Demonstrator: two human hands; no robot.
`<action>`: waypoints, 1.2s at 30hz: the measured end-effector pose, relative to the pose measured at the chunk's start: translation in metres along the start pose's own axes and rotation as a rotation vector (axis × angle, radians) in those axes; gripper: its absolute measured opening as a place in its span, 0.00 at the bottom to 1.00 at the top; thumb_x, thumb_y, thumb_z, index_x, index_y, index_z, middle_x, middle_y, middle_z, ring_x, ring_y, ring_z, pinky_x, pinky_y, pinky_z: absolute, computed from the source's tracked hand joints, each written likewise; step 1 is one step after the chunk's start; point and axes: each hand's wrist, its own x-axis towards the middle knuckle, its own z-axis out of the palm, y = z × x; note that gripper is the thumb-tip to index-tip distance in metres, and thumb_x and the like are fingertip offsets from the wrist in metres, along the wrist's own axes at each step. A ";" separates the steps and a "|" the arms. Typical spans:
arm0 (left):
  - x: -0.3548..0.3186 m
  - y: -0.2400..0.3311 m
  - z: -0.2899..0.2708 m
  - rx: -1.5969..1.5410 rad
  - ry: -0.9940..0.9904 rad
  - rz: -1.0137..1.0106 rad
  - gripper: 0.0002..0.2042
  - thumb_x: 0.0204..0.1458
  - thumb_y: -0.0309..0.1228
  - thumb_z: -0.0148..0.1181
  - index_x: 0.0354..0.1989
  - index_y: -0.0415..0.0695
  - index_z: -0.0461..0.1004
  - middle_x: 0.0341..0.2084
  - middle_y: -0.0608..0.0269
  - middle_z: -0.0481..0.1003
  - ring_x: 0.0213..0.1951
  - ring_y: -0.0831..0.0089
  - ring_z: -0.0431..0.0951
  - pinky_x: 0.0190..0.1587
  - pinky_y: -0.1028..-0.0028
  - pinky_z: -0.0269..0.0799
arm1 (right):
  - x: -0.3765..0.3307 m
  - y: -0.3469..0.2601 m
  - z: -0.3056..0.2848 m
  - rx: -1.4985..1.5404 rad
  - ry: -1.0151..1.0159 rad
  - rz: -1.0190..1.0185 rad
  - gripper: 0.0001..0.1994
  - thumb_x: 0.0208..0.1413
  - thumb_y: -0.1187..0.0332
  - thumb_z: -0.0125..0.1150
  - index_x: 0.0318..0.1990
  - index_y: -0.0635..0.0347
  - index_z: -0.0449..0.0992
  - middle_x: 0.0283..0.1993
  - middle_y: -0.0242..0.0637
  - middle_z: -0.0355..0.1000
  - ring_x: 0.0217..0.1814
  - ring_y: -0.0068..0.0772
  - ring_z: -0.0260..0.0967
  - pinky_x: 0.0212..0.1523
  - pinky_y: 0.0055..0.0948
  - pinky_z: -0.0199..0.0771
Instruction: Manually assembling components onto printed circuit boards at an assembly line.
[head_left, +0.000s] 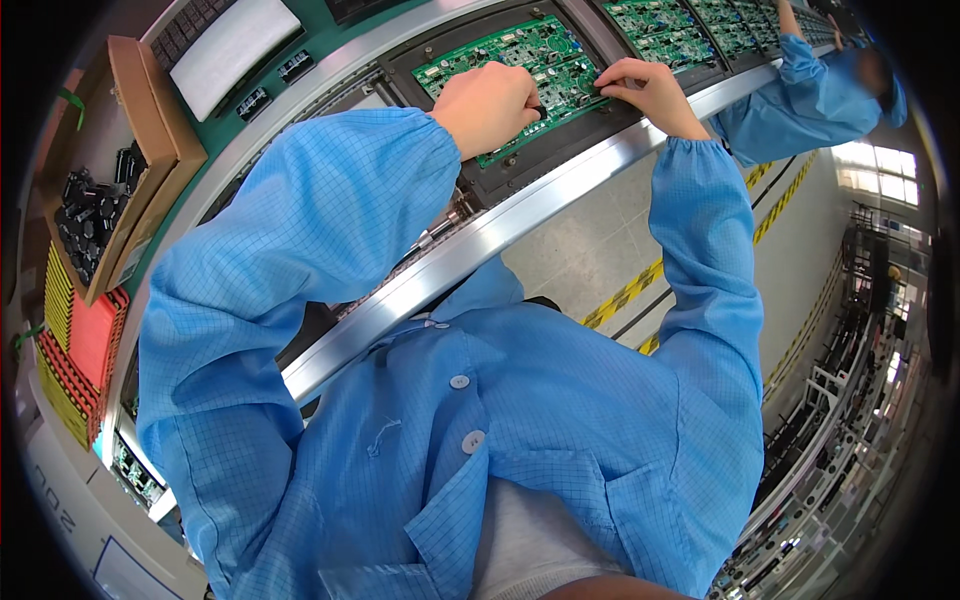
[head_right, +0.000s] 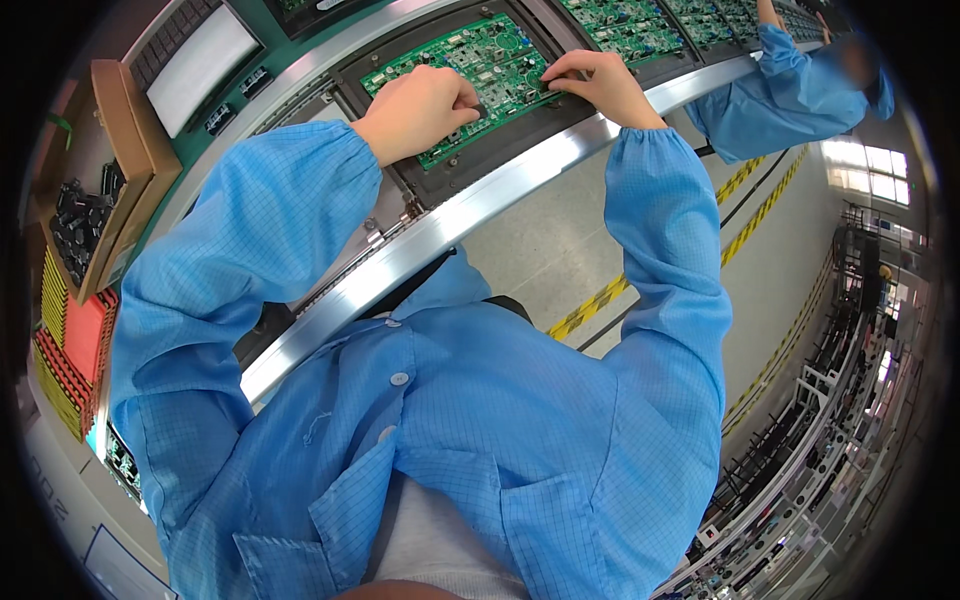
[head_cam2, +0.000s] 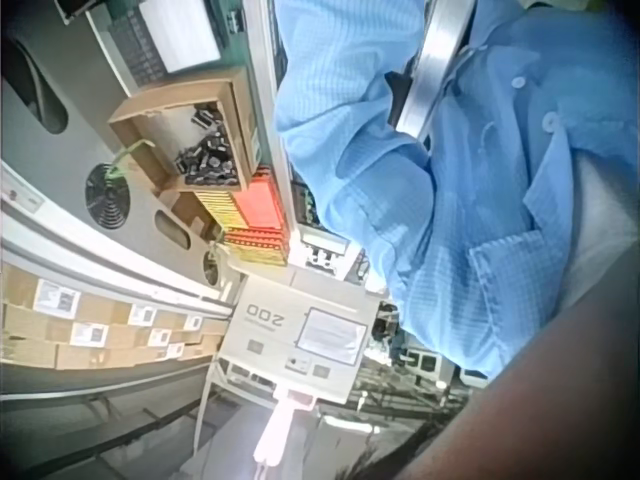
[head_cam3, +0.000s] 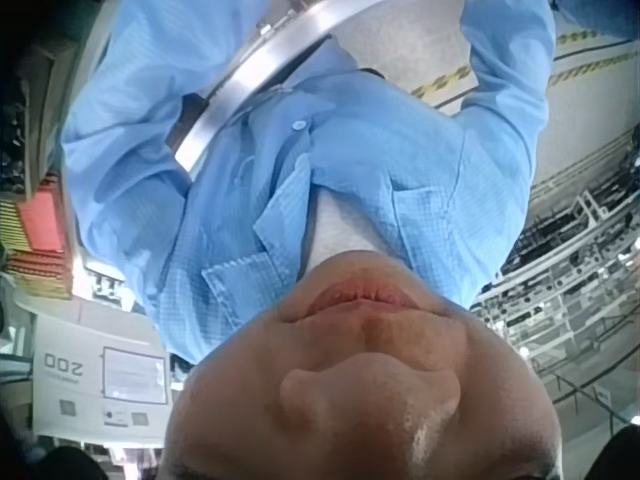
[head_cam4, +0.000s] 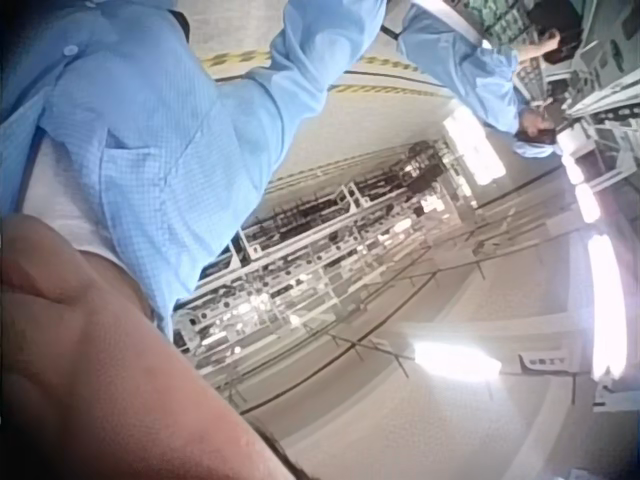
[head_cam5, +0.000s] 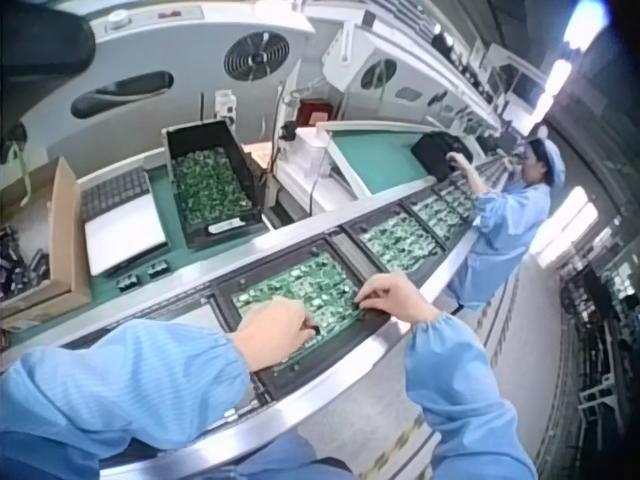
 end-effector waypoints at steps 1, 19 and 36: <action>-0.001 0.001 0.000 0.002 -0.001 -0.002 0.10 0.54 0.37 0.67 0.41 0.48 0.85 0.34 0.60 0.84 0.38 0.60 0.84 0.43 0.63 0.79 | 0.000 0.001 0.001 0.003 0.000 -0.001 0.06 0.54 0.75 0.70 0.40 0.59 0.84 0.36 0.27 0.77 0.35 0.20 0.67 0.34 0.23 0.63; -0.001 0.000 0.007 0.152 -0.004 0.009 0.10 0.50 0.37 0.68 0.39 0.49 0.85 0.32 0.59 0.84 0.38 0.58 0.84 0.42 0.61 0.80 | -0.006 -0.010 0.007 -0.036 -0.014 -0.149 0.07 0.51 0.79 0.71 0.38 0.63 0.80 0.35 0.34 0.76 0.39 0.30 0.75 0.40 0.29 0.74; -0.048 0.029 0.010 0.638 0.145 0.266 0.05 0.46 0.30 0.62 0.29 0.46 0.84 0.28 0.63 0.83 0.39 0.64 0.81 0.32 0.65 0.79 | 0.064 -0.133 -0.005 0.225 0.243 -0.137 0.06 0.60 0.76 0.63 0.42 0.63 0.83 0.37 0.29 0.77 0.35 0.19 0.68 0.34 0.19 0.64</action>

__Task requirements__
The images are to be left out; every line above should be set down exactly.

__Expected answer__
Demonstrator: two human hands; no robot.
`<action>`: waypoints, 1.2s at 30hz: the measured end-effector pose, relative to the pose measured at the chunk's start: translation in metres along the start pose's own axes and rotation as a rotation vector (axis × angle, radians) in those axes; gripper: its absolute measured opening as a place in its span, 0.00 at the bottom to 1.00 at the top; thumb_x, thumb_y, thumb_z, index_x, index_y, index_z, middle_x, middle_y, middle_z, ring_x, ring_y, ring_z, pinky_x, pinky_y, pinky_z: absolute, computed from the source's tracked hand joints, each written likewise; step 1 is one step after the chunk's start; point and axes: each hand's wrist, its own x-axis towards the middle knuckle, its own z-axis out of the palm, y = z × x; note that gripper is the thumb-tip to index-tip distance in metres, and thumb_x and the like are fingertip offsets from the wrist in metres, along the wrist's own axes at each step. A ";" separates the steps and a "|" the arms. Typical spans:
arm0 (left):
  - x: -0.3548..0.3186 m
  - y: -0.2400..0.3311 m
  - z: -0.2899..0.2708 m
  - rx: -1.5969..1.5410 rad
  - ry: -0.9940..0.9904 rad
  - rz: -1.0137..1.0106 rad
  - gripper: 0.0002..0.2042
  - thumb_x: 0.0204..0.1458
  - thumb_y: -0.0309..0.1228
  - thumb_z: -0.0148..0.1181
  - index_x: 0.0354..0.1989
  - index_y: -0.0415..0.0695
  - index_z: -0.0461..0.1004
  - middle_x: 0.0341..0.2084
  - middle_y: -0.0608..0.0269
  - middle_z: -0.0481..0.1003
  - ring_x: 0.0213..0.1951
  - ring_y: -0.0831..0.0089
  - ring_z: -0.0431..0.0951
  - pinky_x: 0.0190..0.1587
  - pinky_y: -0.1028..-0.0028
  - pinky_z: -0.0269..0.0799
arm1 (right):
  - x: -0.3765..0.3307 m
  - y: -0.3469..0.2601 m
  - z: -0.3056..0.2848 m
  - rx: -1.4985..1.5404 rad
  - ry: -1.0151..1.0159 rad
  - rz: -1.0190..1.0185 rad
  - gripper: 0.0001..0.1994
  - thumb_x: 0.0208..0.1413
  - thumb_y: -0.1187..0.0332
  - thumb_z: -0.0125..0.1150
  - index_x: 0.0318..0.1990
  - index_y: -0.0635..0.0347
  - index_z: -0.0449..0.0992
  - middle_x: 0.0283..0.1993
  - middle_y: -0.0242..0.0637
  - middle_z: -0.0355..0.1000
  - ring_x: 0.0217..0.1814
  - ring_y: -0.0068..0.0772
  - ring_z: -0.0260..0.0967
  - pinky_x: 0.0212..0.1523
  - pinky_y: 0.0055..0.0948
  - pinky_z: -0.0199..0.0771
Instruction: Manually assembling components onto printed circuit boards at an assembly line.
[head_left, +0.000s] 
[head_right, +0.000s] 
[head_cam2, +0.000s] 
[head_cam3, +0.000s] 
[head_cam4, +0.000s] 
[head_cam5, +0.000s] 
 end-effector waypoints at steps 1, 19 and 36: <action>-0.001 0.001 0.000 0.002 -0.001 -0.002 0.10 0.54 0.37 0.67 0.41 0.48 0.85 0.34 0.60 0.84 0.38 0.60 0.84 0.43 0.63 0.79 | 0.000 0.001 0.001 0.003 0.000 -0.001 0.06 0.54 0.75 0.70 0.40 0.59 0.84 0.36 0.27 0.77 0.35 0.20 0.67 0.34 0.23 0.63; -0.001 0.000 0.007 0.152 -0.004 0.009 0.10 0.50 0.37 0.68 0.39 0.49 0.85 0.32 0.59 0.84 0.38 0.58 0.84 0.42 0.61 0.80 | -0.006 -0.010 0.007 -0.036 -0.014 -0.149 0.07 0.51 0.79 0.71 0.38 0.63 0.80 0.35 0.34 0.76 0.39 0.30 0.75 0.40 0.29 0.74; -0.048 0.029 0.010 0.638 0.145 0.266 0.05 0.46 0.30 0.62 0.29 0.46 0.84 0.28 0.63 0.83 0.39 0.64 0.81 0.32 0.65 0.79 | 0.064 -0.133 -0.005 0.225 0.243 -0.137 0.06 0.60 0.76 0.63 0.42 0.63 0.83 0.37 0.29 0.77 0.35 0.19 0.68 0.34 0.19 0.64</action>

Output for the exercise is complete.